第一話 嫌い
もしも、自分が神が嫌いであったら、どうするか?
言っておく事がある。
私は真理を貫くが、あなたは真理を知らない。
それを教える為に、小説を描くのだ。
小説は一言部、物語部、真理部に分かれている。
例えば、一言言う時、例えば、今。
言っておくが、私が妥協する事はない。
一言は二言に成り、三言にも四言にも成る。
神は言っておられるだろう。「羽牟よ。あなたは何故戦うのか?あなたの戦う理由はないはずだ。何故私に反抗するのか?」
羽牟は語る。「もしも、ゆるされるならば、私は永遠の反抗者と成らん事を。気に入らないという理由だけではいけませんか?」
神は「確かにそれも立派な理由だ。だとしたら何が気に入らないのか?」と聴く。本当は分かっているにも関わらずだ。

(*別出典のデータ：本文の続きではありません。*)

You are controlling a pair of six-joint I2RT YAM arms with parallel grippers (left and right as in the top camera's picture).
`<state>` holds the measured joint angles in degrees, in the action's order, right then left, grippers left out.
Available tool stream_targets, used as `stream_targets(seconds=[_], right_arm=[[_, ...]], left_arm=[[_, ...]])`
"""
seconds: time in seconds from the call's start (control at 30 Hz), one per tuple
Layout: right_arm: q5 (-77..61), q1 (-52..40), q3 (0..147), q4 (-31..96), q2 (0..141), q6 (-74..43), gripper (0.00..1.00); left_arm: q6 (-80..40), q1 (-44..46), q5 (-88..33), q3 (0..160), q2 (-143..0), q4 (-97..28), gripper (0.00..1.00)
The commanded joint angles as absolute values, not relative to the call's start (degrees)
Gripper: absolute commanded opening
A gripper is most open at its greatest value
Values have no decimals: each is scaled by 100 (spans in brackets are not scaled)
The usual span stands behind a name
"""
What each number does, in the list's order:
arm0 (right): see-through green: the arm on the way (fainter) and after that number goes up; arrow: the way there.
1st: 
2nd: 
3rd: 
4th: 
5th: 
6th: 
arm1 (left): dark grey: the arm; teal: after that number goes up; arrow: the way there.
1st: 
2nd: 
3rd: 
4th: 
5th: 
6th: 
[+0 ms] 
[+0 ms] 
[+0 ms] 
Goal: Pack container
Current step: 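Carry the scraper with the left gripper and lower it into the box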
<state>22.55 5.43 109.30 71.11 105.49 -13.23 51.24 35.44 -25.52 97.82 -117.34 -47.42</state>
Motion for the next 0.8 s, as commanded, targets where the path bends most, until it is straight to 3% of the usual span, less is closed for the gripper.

羽牟は一言二言語る。「あなたの憮然たる態度、絶対者の態度が私には気に入らないのです。しかし、あなたは主である。それぐらいは分かる。」
神は発案した。「ならば、妥協しようではないか?この私を気に入らないという理由だけで攻撃するのはやめて、話を聴きなさい。」
神は絶対者である。神の言う事は皆正しい。しかも、真理を貫く唯一無二の神である。
この方以外に主たる者はなく、それすなわち、日本神話の神等、木っ端というものだろう。しかし、日本神話では、神社で拝む事もある。何に対して拝んでいるのだろう。それは、神ご自身に対して、神の名において、神をこそ拝んでいるのだ。
日本神話の神は皆、ミコトかカミと名付いているが、それは、唯一神付属の神である事を示しているに過ぎない。つまり、日本神話の神、八百万の神を拝む事は、「聖書」の神を拝んでいるという事である。
それだけ、神として、名が売れ過ぎた為に、日本神話は工夫して、多神教の本気というものを見せつけたに過ぎない。
結果として、一神と多神がいずれかが正しいとして、台頭している訳だが、その相対的な考え方こそが、真に多神なのであろう。つまり、一神のここが正しく、また、多神のここも正しい。という考えにおかれなくては、真実には辿り着けない。つまり、相対的な考え方では、絶対者は語れないのである。だから、日本神話もユダヤ、キリスト、イスラム教もまとめて考えていかなければ、神は語れないのである。その矛盾にどれだけの人が気付いているのか?最終的には一神であっても、過程において、神本位に日本神話をも受け入れるというのは、いわば、唯一神と考えが相容れない訳ではない。
究極的には、崇めている神はひとつであるが、しかし、複数の神を認める事は、神の世界に事情というものがある事を承認する事であり、神の世界の事情というものを受け入れる事は、唯一神をも受け入れるという事であるから、やはり、事情に通じる事は多神に通ずる事でもあるのだ。